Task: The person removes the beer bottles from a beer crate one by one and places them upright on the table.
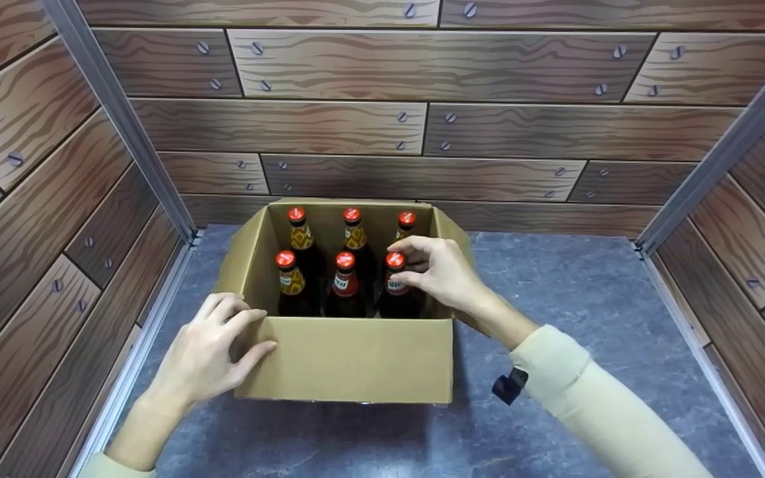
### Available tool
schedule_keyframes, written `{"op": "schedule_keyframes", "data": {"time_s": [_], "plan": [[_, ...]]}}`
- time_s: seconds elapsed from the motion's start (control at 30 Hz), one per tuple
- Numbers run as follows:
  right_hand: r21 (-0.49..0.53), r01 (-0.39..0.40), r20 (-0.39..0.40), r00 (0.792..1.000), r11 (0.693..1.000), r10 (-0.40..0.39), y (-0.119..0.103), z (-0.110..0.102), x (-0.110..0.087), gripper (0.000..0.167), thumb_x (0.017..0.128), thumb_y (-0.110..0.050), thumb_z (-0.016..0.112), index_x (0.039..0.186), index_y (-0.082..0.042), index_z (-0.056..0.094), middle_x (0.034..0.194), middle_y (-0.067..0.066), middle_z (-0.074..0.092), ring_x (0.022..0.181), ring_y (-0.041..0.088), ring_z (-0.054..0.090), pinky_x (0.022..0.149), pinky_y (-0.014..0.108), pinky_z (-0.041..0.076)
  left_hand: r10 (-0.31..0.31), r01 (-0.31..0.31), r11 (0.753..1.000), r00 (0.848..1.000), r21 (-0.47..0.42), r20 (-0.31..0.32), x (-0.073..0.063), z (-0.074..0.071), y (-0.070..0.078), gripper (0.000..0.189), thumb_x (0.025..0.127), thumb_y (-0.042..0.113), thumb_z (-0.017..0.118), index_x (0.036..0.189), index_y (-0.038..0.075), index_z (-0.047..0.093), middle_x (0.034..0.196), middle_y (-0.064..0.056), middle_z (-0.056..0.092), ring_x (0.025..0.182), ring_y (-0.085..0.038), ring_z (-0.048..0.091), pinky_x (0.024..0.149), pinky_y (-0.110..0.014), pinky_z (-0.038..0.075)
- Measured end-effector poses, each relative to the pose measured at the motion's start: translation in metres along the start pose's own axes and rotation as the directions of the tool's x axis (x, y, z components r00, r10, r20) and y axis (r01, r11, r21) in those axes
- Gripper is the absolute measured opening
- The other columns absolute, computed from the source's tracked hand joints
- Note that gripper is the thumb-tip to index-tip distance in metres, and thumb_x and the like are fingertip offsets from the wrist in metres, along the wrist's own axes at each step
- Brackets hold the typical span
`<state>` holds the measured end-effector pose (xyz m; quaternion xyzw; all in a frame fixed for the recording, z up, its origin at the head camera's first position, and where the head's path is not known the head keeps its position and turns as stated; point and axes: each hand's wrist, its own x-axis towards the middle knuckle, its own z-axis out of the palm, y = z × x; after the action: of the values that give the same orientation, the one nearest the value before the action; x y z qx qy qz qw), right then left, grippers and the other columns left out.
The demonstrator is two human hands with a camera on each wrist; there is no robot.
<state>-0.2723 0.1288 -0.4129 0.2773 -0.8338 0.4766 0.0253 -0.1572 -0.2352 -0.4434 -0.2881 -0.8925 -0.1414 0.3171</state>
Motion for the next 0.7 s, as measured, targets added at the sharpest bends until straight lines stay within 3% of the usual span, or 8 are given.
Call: {"op": "schedule_keyframes", "data": {"time_s": [0.33, 0.5, 0.7], "plan": [[-0.025, -0.077, 0.020, 0.997, 0.997, 0.078, -0.0057, 0.0029, 0.0009, 0.029, 0.080, -0.002, 0.088, 0.107, -0.003, 0.076, 0.095, 0.010, 0.078, 0.086, 0.017, 0.077, 0.075, 0.018, 0.058, 0.001, -0.001, 1.000, 1.000, 0.013, -0.005, 0.0009, -0.0003, 0.0015, 0.037, 0.079, 0.033, 0.092, 0.108, 0.014, 0.077, 0.099, -0.003, 0.065, 0.102, -0.027, 0.064, 0.063, -0.039, 0.061], [-0.053, -0.079, -0.020, 0.997, 0.995, 0.078, -0.0050, 0.0028, 0.0002, 0.026, 0.077, -0.006, 0.092, 0.099, -0.007, 0.077, 0.088, 0.005, 0.078, 0.078, 0.008, 0.073, 0.072, 0.017, 0.057, -0.008, 0.008, 1.000, 1.000, 0.030, 0.013, 0.0035, -0.0015, 0.0021, 0.036, 0.080, 0.035, 0.091, 0.106, 0.016, 0.077, 0.098, -0.002, 0.064, 0.101, -0.025, 0.063, 0.063, -0.038, 0.060], [-0.025, -0.076, -0.048, 0.996, 0.997, 0.075, -0.0029, 0.0037, -0.0028, 0.027, 0.075, -0.005, 0.092, 0.098, -0.007, 0.078, 0.087, 0.004, 0.078, 0.075, 0.006, 0.073, 0.069, 0.018, 0.059, -0.018, 0.017, 0.999, 1.000, 0.040, 0.023, 0.0052, -0.0021, 0.0035, 0.034, 0.080, 0.036, 0.092, 0.102, 0.018, 0.075, 0.097, -0.003, 0.063, 0.099, -0.026, 0.063, 0.061, -0.039, 0.060]]}}
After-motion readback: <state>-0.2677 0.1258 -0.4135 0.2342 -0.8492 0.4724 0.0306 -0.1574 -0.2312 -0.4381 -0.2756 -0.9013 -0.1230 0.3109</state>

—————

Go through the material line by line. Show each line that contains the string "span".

- Brackets hold the typical span
Motion for the next 0.7 s, as measured, targets added at the sharpest bends until straight lines stay within 3% of the usual span, or 8 are given.

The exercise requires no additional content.